A lack of wider knowledge does not prevent IR assisting in the formation of local policy (although it could be significantly enhanced), however it does prohibit informing broader policy making in HE. Although empirically based and producing relevant findings the outcomes of institutional research are often undervalued and overlooked. Arguably, this could be due to the localised nature of the research and its intended audience, thus excluding the research and subsequent findings from influencing broader educational research conversation. As such ‘a failure to know thyself is hurting UK universities…’ (Gill, 2008, p.1).

Acknowledging and contributing to the wider literature has the potential to strengthen IR. Watson (2008) asserts that there is a dark side to institutional research, claiming there are six ‘traps’ which are worthy of further consideration. These include:

  • over simplification;
  • the lure of change;
  • benchmarking for comfort or for challenge;
  • following the crowd;
  • reputation over quality and
  • only good news.

A serious look at IR – what informs it, its scope and the uses to which it is put would be one step towards avoiding some of these traps.

Joining the dots?

We suggest that there is a disconnect in the policy, practice, research loop in that policy and practice in higher education are not always informed by research and that research does not always cater to the needs of policy-makers and practitioners (Figure 1).
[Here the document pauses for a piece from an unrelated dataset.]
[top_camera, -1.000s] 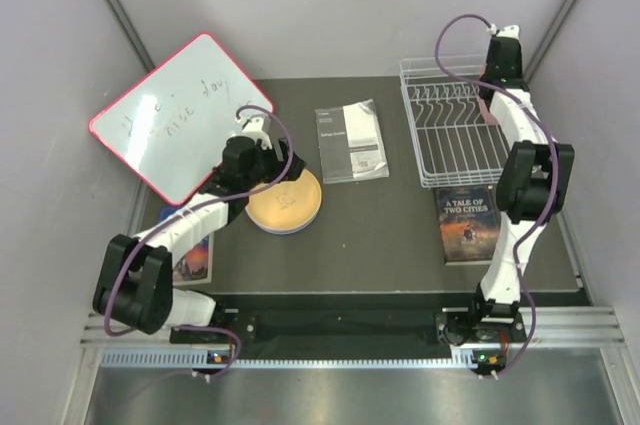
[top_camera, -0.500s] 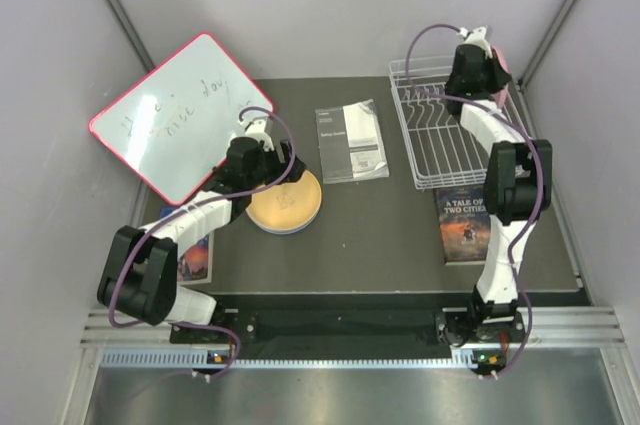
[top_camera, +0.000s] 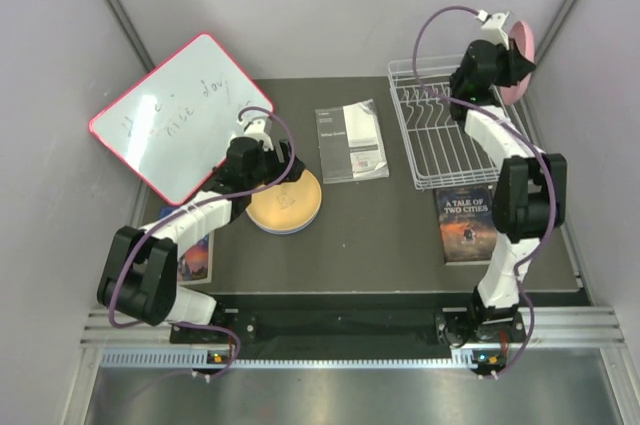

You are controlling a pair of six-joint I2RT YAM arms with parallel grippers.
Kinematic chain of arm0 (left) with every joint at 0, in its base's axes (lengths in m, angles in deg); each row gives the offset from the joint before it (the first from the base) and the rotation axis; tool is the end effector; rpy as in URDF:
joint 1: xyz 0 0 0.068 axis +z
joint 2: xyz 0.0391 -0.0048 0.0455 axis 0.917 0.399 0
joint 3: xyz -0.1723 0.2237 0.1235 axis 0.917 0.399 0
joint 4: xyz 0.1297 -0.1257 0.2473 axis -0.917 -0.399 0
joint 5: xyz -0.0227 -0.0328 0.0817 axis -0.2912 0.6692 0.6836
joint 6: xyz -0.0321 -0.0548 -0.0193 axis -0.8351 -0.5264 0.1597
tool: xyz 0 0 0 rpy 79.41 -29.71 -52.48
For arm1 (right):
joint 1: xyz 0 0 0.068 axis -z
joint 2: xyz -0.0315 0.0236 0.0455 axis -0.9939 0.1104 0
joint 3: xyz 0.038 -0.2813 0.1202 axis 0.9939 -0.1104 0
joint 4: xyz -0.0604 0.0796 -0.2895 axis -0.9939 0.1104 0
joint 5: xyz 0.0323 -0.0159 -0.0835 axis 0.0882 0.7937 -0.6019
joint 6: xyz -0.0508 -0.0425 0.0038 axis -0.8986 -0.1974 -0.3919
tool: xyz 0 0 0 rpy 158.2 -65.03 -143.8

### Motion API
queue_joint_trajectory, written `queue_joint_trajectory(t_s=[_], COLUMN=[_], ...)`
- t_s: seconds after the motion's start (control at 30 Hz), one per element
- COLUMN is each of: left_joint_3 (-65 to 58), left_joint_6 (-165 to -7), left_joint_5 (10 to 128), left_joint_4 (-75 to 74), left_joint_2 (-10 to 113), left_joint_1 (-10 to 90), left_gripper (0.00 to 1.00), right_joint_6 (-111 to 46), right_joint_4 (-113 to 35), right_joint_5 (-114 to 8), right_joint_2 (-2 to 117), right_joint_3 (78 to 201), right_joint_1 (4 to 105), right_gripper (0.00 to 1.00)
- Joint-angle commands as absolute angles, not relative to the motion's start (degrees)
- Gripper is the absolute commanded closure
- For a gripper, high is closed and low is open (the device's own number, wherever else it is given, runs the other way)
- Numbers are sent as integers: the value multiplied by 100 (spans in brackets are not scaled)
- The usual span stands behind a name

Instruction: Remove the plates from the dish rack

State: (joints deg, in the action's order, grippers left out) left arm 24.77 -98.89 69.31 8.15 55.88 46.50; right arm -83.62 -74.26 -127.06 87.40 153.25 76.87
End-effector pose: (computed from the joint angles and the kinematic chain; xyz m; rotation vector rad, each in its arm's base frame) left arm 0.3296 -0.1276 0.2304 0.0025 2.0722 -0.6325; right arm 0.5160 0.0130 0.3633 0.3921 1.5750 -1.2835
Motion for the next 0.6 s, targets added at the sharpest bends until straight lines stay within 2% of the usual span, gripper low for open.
queue_joint_trajectory(t_s=[0.0, 0.03, 0.13, 0.33, 0.57], left_joint_3=[2286, 2234, 2145, 1996, 2004], left_joint_6=[-9839, -9839, -9883, -9971, -10278], left_joint_5=[6945, 6937, 6823, 6489, 6050], left_joint_4=[980, 980, 997, 1120, 1656], left_joint_2=[5385, 5377, 5368, 5184, 5043], left_joint_1=[4654, 4654, 4654, 4654, 4653], left_gripper=[20, 20, 20, 20, 20], right_joint_6=[-5623, -5194, -4172, -3239, -2624], right_joint_4=[-4641, -3509, -2262, -2055, -2477], right_joint_5=[-11717, -10859, -9319, -7252, -6272], right_joint_2=[7287, 7162, 6775, 6265, 6115], right_joint_3=[15765, 15897, 16101, 15267, 14317], right_joint_1=[7619, 7628, 7566, 7285, 6785], right_gripper=[100, 100, 100, 100, 100])
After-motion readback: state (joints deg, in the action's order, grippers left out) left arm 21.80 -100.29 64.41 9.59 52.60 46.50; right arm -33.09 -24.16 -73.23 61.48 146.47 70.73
Thus we argue that there is a need to join the dots between higher education research, institutional research, policy and practice. Policy in higher education is not always or well informed by good quality research (either mainstream or institutional) and that decisions are sometimes made in the absence of empirical and theoretical evidence (Jones, 2014). Moreover, we suggest that institutional research does not always draw upon mainstream research to provided a framework for its findings. In the same way, mainstream research cannot always access the valuable findings produced in institutional research.

policy and research

Figure 1: The disconnect between Policy, Practice and Research

Exploring the ways in which IR is grounded in the literature, the uses to which it is put, its accessibility to the ‘outside world’ and the reasons behind inaccessibility examining the ways in which policy decisions are informed by evidence and the forms this evidence takes would be big steps towards joining some of the dots.
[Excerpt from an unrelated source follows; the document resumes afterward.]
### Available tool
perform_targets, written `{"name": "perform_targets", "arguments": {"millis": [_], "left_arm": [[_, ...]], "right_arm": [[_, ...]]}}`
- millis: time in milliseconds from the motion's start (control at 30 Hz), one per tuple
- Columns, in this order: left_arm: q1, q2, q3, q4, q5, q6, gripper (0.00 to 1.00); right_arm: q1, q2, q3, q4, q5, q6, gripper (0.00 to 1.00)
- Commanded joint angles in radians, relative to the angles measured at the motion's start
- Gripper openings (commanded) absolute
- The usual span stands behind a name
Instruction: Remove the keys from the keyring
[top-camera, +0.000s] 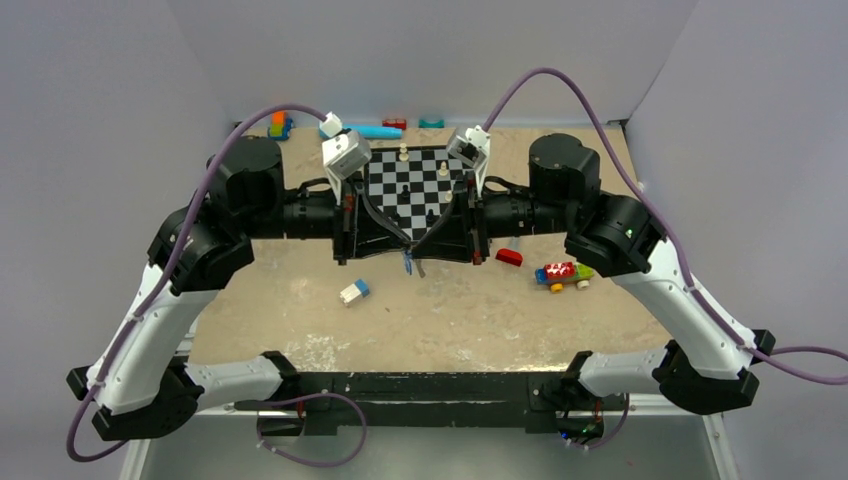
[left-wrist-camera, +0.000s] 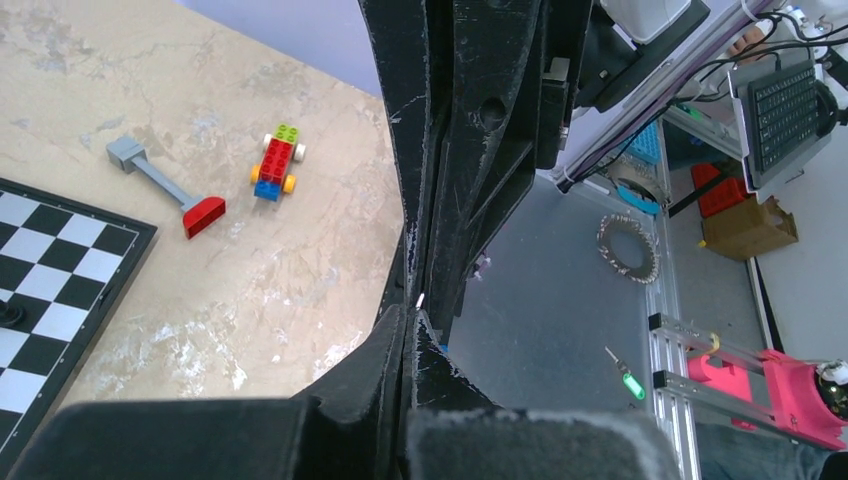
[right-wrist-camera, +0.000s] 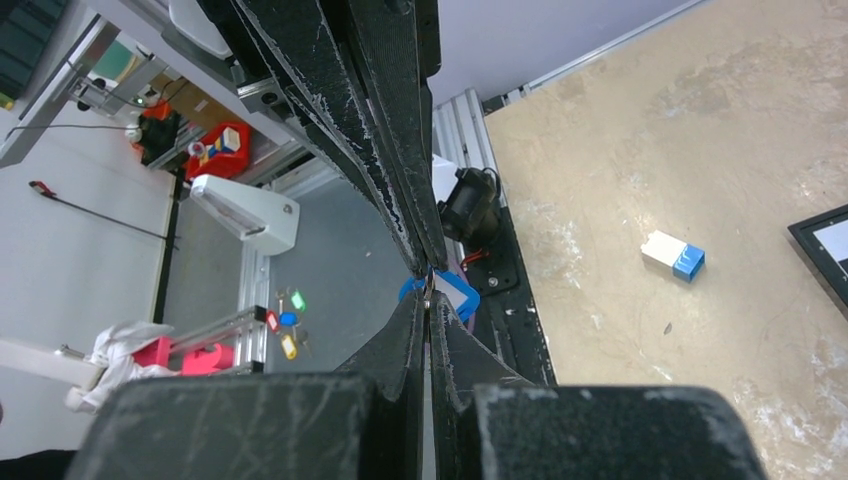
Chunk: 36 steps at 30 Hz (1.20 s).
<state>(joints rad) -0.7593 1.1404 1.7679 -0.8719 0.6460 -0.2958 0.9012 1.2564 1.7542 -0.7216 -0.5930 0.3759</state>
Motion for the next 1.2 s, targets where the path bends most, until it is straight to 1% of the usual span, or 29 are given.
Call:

Chester, J. (2014). Five Pillars of Institutional Research. Higher Education Institutional Research Network (HEIR). Opinion piece series (3). March 2014.

Gill, J. (2008). Plenty of data, but little insight. Times Higher Education, 26 June.

Jones, A. (2014). Leading University Teaching: Exploring the uses of higher education research, SRHE Research Report.

Locke, W. (2009). Reconnecting the Research-Policy-Practice Nexus in Higher Education: ‘Evidence-Based Policy’ in practice in National and International Contexts. Higher Education Policy. (22), pp119-140.

Longden, B. and Yorke, M. (2009). Institutional research. What problems are we trying to solve? Perspectives: Policy and Practice in Higher Education. 13:3, pp. 66-70.

Scott, P. (2000). Higher Education Research in the Light of Dialogue between Policy-Makers and Practitioners. In Teichler, U. and Sadlak, J. (eds). Higher Education Research: Its Relationship to Policy and Practice, Oxford: Pergamon and IAU Press, pp.123-147.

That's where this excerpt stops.